Once, during a Quidditch game, Ginny had wind in her hair and the Snitch almost, almost in her fingers, and it felt like she would outfly Cho and outfly her old self, too, outfly the mistakes, and the embarrassments, and the nightmares, only then Cho – who only ever cried – laughed like when ice breaks in early spring and Ginny almost fell off her broom.

“We’re not enemies, either,” Cho says, and takes a sip of Ginny’s tea, nonchalant, a glint in her eye that Ginny had, too, once. It reminds her of how when Harry used to tell her she was like fire in school, it was still a good thing.

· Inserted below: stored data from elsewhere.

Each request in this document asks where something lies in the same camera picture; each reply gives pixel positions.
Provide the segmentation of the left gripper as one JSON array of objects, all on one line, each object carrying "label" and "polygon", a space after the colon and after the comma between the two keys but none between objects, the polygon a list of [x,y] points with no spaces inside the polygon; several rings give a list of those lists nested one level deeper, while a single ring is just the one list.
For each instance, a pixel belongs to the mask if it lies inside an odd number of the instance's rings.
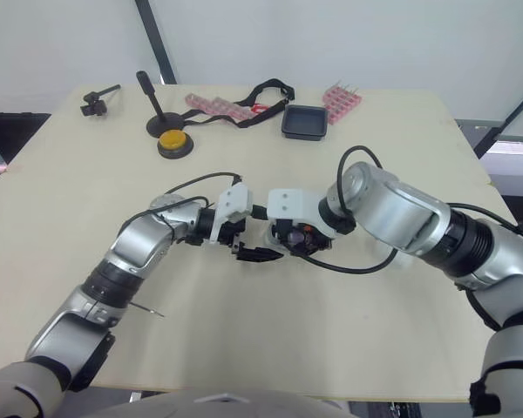
[{"label": "left gripper", "polygon": [[[218,234],[217,242],[231,249],[231,253],[237,254],[241,249],[241,234],[246,230],[246,220],[237,222],[227,221],[222,224]],[[242,254],[237,259],[245,262],[262,263],[271,261],[272,258],[282,258],[283,254],[265,247],[242,248]]]}]

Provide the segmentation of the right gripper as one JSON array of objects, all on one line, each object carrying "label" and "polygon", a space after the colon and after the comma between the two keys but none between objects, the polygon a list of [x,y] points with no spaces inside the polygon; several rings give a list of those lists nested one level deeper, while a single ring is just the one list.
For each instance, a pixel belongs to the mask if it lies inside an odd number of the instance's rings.
[{"label": "right gripper", "polygon": [[294,251],[301,255],[311,256],[314,253],[330,249],[332,240],[325,235],[304,235],[303,238],[294,244]]}]

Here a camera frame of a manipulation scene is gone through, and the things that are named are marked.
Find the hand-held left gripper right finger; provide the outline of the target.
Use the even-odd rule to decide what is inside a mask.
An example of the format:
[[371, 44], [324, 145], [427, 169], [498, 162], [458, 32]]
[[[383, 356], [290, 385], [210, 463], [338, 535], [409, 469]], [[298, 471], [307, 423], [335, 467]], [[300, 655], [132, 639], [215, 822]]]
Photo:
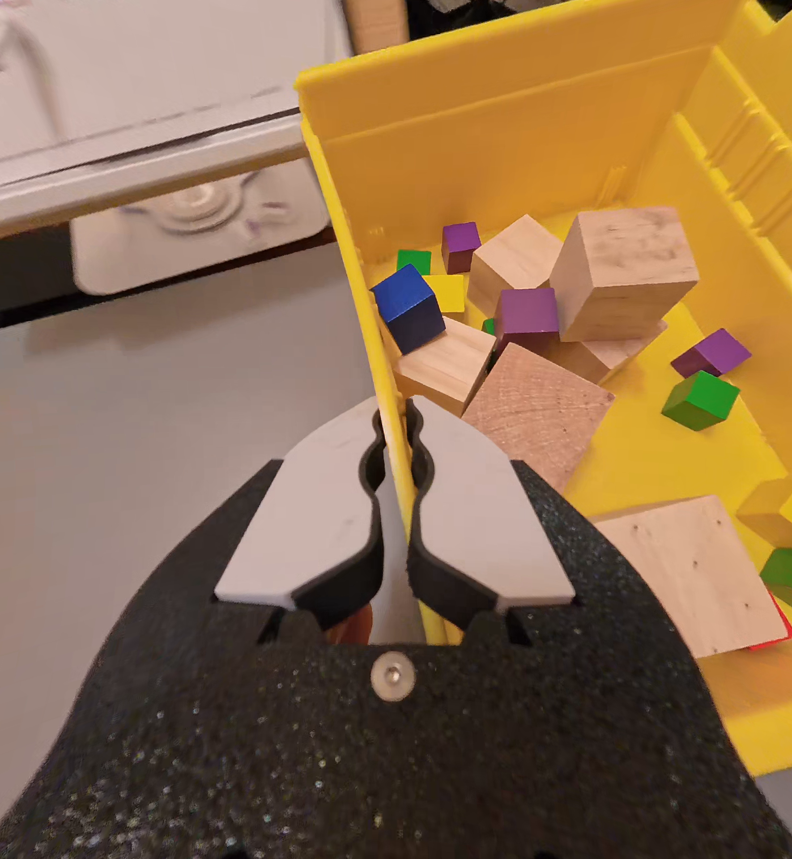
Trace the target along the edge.
[[574, 587], [509, 457], [422, 395], [405, 406], [413, 596], [464, 632], [484, 612], [570, 605]]

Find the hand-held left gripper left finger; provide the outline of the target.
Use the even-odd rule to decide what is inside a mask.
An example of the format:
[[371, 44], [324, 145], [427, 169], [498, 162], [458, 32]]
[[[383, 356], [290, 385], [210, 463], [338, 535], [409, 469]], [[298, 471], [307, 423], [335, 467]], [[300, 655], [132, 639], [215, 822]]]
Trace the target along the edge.
[[277, 464], [216, 599], [310, 612], [324, 631], [368, 605], [383, 581], [385, 447], [375, 397], [298, 442]]

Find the pile of wooden cubes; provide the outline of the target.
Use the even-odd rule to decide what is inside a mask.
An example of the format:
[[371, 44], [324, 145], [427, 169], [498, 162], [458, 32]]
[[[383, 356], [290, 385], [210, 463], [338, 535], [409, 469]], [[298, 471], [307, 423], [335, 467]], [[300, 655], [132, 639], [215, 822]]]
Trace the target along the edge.
[[415, 269], [365, 289], [367, 319], [405, 403], [422, 395], [471, 424], [509, 457], [563, 492], [584, 458], [606, 457], [598, 495], [615, 504], [592, 518], [659, 598], [696, 658], [792, 638], [779, 595], [792, 603], [792, 475], [760, 481], [737, 506], [686, 485], [635, 504], [631, 485], [653, 479], [649, 425], [612, 410], [614, 393], [575, 354], [626, 348], [621, 365], [664, 330], [664, 316], [698, 282], [674, 209], [588, 211], [564, 242], [524, 216], [473, 253], [476, 306], [497, 298], [490, 334], [443, 315]]

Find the yellow plastic bin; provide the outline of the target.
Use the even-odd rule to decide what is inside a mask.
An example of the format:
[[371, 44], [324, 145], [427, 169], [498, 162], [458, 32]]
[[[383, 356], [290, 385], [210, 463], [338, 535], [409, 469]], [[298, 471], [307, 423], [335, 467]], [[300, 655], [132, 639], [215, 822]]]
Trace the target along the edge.
[[792, 10], [568, 2], [300, 74], [302, 134], [357, 309], [407, 542], [404, 413], [369, 288], [443, 226], [678, 210], [699, 269], [565, 496], [582, 514], [792, 475]]

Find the white document stand base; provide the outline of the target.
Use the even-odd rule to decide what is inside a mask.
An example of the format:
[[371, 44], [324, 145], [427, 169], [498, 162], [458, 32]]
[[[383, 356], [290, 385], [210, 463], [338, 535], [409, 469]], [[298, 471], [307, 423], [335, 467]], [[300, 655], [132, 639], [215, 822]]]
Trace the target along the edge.
[[71, 221], [73, 279], [114, 295], [310, 238], [330, 224], [299, 159]]

How she was still a fireplace at the time, and not a funeral pyre. 

“Sure, I don’t hate you,” Ginny says, pushing back her chair and grabbing her coat by the collar. “But I don’t like you, either.”

When she leaves, she slams the door and the bell rings and rings.

*

“Naïve little Ginny,” Tom says in her nightmares sometimes, and she’s eleven again and never knows that she’s dreaming. “My little Ginny Weasley.”

At least when she wakes up now, it’s not like that summer after her first year at Hogwarts – sheets wet and her prohibited from spelling them clean, praying no one would notice as her pajama bottoms grew cold and as her heart tried to curl up small enough for no one to notice it was there, up for the taking and broken into pieces big enough to rebreak them.

*

The last time they meet by chance is in a cemetery, and Ginny remembers some old witch grabbing her by the sleeve in the street and mumbling something about the power of threes.

Ginny is crying, and when Cho stops next to her, she covers her face with the sleeve of her coat so Cho doesn’t see, now that she knows.

“It’s not his grave, anyway,” Ginny tells her, wind blowing her hair in her mouth. “He’s buried outside Shell Cottage.”

Cho doesn’t say anything, and in the silence of all the dead fast asleep no matter how much Ginny wants them to wake the fuck up, it occurs to Ginny that Cho must be here because she’s lost someone, too. It makes her feel pathetic, that she’s never considered it before, the same way she feels whenever she remembers that she should have tried harder to tell Fred and George apart, back when she still had the chance.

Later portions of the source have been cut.